▸ PROBLEM
The lines from the start of the records through the one containing "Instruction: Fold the" are to be transcribed exactly, and nothing else.

--- START ---

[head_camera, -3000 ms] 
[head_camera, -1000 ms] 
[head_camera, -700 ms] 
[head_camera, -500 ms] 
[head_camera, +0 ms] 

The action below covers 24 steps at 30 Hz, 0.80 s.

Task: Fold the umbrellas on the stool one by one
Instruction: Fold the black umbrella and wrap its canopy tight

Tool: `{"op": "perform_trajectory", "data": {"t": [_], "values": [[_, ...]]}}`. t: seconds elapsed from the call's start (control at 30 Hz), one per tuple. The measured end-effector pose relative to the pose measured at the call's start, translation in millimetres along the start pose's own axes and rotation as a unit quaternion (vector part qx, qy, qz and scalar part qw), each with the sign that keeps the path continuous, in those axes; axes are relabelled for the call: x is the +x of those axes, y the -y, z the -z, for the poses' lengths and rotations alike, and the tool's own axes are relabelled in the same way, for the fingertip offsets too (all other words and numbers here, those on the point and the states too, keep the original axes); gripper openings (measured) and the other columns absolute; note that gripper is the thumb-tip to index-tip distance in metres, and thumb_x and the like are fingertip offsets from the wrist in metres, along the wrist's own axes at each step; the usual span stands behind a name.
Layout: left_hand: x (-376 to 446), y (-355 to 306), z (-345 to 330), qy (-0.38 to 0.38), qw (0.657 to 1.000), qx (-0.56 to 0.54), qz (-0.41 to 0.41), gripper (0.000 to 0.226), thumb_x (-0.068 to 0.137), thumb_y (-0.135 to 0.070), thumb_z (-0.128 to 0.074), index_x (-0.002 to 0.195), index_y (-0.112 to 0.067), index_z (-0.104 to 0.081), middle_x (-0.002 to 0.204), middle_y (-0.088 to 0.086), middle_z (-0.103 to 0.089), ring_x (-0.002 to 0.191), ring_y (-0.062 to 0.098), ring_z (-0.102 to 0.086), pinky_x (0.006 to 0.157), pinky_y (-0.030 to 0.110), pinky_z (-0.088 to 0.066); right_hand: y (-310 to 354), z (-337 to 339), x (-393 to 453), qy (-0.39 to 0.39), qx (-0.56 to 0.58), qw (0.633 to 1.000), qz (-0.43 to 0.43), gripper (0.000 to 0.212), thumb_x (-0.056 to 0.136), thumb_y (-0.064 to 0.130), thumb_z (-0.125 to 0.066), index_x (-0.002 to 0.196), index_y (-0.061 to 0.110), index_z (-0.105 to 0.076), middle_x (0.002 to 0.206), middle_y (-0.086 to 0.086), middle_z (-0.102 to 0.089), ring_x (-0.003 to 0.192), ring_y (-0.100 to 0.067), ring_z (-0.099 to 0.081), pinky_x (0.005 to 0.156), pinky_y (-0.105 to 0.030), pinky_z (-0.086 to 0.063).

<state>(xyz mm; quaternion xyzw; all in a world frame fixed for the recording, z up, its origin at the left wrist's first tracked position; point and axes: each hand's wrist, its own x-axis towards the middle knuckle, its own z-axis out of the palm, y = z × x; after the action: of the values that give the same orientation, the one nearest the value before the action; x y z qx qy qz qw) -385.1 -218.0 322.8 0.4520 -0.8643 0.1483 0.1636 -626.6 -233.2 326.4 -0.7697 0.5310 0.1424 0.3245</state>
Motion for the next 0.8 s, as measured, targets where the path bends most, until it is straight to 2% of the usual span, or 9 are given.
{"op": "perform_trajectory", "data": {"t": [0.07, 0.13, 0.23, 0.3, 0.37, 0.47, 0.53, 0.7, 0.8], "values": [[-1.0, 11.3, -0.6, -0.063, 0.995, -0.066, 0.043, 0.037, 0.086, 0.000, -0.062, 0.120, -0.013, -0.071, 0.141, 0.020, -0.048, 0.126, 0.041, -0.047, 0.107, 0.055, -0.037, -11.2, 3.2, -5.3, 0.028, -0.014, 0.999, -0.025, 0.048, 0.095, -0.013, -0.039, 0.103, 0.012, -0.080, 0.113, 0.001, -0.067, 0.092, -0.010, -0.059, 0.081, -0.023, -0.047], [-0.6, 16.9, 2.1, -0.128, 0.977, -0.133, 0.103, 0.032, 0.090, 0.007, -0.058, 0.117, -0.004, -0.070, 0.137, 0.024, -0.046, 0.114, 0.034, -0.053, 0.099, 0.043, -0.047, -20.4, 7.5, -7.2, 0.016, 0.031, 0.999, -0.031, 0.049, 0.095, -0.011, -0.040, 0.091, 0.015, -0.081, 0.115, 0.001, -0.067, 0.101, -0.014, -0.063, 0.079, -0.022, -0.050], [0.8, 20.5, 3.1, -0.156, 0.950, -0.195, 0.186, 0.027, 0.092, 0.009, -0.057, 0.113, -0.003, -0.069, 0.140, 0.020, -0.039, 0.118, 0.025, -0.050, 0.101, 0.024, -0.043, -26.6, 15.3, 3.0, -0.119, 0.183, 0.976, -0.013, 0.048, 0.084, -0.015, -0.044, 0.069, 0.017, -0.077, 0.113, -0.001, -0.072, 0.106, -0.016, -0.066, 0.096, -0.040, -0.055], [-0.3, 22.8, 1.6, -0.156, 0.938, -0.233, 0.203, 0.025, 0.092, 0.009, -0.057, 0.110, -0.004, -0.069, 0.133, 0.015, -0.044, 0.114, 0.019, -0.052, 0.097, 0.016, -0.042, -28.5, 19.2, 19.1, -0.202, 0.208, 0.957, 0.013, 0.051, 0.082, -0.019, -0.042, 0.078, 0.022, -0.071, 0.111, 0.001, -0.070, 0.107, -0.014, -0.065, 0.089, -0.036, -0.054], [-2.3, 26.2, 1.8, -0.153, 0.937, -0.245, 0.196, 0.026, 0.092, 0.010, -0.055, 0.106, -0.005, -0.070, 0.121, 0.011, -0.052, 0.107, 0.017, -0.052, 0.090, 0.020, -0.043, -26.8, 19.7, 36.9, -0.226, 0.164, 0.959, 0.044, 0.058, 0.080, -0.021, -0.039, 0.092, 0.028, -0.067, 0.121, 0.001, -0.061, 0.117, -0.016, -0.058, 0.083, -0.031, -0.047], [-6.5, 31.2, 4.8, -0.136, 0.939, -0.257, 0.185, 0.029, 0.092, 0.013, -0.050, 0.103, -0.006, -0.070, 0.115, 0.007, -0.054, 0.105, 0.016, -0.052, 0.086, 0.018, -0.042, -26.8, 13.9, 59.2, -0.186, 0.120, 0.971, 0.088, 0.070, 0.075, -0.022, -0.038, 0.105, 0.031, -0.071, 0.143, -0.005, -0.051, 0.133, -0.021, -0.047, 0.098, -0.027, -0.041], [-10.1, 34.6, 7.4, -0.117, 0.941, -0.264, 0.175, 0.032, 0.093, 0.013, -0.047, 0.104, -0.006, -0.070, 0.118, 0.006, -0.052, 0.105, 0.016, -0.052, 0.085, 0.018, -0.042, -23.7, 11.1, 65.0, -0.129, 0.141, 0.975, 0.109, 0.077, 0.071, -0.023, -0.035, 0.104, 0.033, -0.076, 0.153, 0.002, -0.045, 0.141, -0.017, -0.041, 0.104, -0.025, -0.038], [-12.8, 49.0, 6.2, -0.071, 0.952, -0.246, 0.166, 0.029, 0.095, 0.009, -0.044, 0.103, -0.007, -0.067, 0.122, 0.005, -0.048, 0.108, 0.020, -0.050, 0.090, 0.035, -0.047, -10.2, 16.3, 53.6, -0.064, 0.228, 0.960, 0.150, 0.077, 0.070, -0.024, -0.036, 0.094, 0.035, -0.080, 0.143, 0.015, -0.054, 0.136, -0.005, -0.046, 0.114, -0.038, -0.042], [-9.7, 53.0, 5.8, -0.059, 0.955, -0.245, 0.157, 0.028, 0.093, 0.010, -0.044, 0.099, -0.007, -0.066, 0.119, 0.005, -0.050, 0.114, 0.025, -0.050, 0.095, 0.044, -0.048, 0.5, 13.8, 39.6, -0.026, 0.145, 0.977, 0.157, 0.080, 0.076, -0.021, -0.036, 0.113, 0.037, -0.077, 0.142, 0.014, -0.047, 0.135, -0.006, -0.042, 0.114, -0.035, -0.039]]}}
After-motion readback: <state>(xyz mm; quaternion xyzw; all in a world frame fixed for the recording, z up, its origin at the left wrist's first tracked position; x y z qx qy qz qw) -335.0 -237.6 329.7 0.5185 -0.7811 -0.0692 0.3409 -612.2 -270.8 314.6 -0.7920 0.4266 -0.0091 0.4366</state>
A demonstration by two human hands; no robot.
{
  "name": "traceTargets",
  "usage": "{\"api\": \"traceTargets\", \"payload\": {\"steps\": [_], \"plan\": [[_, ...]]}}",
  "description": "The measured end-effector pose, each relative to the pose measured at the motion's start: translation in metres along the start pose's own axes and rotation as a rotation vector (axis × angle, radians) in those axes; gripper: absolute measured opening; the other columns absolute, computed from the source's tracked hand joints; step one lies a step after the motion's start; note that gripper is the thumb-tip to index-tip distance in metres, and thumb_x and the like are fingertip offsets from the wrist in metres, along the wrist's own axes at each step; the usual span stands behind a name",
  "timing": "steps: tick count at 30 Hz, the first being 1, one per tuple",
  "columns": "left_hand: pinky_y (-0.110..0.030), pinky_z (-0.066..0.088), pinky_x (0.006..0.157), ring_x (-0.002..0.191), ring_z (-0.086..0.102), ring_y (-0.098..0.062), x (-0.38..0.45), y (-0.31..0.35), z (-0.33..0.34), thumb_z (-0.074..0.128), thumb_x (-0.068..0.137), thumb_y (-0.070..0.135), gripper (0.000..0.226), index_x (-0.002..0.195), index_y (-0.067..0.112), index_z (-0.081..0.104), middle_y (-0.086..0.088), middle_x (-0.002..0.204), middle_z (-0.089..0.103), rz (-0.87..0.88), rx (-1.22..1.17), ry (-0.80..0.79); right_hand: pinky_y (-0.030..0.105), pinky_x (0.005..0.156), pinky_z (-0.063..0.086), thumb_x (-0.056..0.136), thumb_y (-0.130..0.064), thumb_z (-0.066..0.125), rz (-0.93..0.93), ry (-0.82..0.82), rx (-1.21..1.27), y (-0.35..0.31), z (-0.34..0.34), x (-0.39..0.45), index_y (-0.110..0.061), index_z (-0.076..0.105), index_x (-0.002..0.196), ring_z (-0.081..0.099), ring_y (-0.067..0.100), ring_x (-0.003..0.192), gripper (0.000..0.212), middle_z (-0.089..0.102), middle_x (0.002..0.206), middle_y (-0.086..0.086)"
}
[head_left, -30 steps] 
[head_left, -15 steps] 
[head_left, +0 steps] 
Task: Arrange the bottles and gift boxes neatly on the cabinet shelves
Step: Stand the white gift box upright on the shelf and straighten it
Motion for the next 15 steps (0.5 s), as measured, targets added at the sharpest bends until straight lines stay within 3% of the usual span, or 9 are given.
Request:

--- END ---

▸ OUTPUT BELOW
[head_camera, -3000 ms] 
[head_camera, -1000 ms] 
[head_camera, -700 ms] 
[head_camera, -500 ms] 
[head_camera, +0 ms] 

The action below covers 24 steps at 30 Hz, 0.80 s.

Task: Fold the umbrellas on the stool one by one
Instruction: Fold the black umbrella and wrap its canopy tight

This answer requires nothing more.